[On the Origin of Species by Charles Darwin]@TWC D-Link bookOn the Origin of Species CHAPTER XII 37/45
At the Cape of Good Hope a very few European species, believed not to have been introduced by man, and on the mountains several representative European forms are found which have not been discovered in the intertropical parts of Africa.
Dr.Hooker has also lately shown that several of the plants living on the upper parts of the lofty island of Fernando Po, and on the neighbouring Cameroon Mountains, in the Gulf of Guinea, are closely related to those on the mountains of Abyssinia, and likewise to those of temperate Europe.

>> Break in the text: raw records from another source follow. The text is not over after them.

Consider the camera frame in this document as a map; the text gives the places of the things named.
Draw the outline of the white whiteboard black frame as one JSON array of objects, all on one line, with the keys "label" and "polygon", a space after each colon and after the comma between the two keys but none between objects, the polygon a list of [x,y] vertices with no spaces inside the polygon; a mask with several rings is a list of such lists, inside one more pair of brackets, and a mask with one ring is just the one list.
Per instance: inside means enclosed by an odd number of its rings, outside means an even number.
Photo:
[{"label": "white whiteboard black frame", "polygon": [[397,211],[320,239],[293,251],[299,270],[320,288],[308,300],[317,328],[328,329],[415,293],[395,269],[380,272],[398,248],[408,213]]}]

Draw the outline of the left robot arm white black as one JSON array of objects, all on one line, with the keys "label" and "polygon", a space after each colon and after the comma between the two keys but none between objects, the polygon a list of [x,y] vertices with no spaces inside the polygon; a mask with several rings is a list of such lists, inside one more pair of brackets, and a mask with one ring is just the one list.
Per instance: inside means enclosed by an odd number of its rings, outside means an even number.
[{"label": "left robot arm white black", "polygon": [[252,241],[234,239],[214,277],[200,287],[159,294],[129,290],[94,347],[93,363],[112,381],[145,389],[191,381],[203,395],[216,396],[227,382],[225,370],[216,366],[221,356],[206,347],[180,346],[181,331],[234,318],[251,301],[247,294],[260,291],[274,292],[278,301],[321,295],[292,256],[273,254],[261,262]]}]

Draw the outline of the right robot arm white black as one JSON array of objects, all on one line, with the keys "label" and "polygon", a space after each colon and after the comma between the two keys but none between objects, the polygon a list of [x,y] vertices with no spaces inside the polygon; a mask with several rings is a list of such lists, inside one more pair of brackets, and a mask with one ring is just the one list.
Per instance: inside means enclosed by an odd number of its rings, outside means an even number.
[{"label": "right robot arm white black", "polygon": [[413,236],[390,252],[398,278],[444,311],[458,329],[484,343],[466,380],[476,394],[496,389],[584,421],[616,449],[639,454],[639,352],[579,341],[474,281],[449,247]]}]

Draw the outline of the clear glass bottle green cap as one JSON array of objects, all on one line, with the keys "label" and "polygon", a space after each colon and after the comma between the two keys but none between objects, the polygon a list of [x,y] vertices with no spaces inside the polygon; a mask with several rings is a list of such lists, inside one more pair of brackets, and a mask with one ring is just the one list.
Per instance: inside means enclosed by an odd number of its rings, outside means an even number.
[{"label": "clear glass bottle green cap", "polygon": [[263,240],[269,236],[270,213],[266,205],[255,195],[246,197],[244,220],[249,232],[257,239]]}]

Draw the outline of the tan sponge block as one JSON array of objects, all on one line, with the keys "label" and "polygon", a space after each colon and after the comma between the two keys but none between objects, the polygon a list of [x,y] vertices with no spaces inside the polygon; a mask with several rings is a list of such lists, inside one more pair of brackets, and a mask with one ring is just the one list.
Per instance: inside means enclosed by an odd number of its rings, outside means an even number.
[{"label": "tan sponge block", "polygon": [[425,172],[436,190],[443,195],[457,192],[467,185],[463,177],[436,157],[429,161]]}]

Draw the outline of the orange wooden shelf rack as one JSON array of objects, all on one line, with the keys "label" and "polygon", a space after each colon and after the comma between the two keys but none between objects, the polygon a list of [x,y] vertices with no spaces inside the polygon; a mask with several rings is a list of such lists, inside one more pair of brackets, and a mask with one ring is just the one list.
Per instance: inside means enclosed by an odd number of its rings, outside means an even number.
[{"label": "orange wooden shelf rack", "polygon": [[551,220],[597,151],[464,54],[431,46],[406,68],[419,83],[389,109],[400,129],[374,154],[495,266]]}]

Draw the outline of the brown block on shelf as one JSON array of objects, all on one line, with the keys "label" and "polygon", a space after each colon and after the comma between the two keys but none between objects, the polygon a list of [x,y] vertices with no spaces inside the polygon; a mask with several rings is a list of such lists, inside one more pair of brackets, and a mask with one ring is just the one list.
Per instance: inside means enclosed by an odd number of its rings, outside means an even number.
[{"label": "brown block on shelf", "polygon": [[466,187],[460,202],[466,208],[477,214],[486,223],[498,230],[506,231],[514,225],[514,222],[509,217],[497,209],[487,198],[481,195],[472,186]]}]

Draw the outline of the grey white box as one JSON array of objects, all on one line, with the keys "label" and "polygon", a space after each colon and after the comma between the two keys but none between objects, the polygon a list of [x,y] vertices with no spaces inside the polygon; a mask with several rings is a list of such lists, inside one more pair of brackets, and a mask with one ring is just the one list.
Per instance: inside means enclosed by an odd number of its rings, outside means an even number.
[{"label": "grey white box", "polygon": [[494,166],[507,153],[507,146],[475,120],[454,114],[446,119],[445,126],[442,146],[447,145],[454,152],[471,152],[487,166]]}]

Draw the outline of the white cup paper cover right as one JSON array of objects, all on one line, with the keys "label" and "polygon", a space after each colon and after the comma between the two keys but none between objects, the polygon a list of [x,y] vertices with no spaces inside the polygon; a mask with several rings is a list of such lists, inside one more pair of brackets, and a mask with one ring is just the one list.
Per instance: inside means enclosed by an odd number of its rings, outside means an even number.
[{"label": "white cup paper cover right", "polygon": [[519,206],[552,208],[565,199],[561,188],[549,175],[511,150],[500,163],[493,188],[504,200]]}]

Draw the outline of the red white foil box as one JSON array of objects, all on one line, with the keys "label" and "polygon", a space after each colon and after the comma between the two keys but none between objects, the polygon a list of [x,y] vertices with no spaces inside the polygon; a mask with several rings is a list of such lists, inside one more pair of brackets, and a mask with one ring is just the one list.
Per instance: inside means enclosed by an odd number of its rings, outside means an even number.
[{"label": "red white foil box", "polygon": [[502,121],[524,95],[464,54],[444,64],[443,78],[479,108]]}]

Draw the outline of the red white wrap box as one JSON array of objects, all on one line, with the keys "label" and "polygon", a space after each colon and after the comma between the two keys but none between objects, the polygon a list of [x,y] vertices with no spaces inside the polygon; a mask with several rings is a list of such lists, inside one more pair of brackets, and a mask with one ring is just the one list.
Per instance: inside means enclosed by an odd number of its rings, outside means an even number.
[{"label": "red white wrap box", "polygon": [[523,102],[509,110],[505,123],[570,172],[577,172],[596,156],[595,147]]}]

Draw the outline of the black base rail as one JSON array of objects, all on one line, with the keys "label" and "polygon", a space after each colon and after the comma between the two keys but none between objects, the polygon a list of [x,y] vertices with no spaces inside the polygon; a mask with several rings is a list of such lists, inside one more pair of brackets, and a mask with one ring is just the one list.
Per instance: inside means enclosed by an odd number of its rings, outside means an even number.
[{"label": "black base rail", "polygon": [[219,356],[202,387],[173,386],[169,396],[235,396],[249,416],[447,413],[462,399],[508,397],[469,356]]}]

It now also appears, as I hear from Dr.Hooker, that some of these same temperate plants have been discovered by the Rev.R.T.Lowe on the mountains of the Cape Verde Islands.
This extension of the same temperate forms, almost under the equator, across the whole continent of Africa and to the mountains of the Cape Verde archipelago, is one of the most astonishing facts ever recorded in the distribution of plants. On the Himalaya, and on the isolated mountain ranges of the peninsula of India, on the heights of Ceylon, and on the volcanic cones of Java, many plants occur either identically the same or representing each other, and at the same time representing plants of Europe not found in the intervening hot lowlands.
A list of the genera of plants collected on the loftier peaks of Java, raises a picture of a collection made on a hillock in Europe.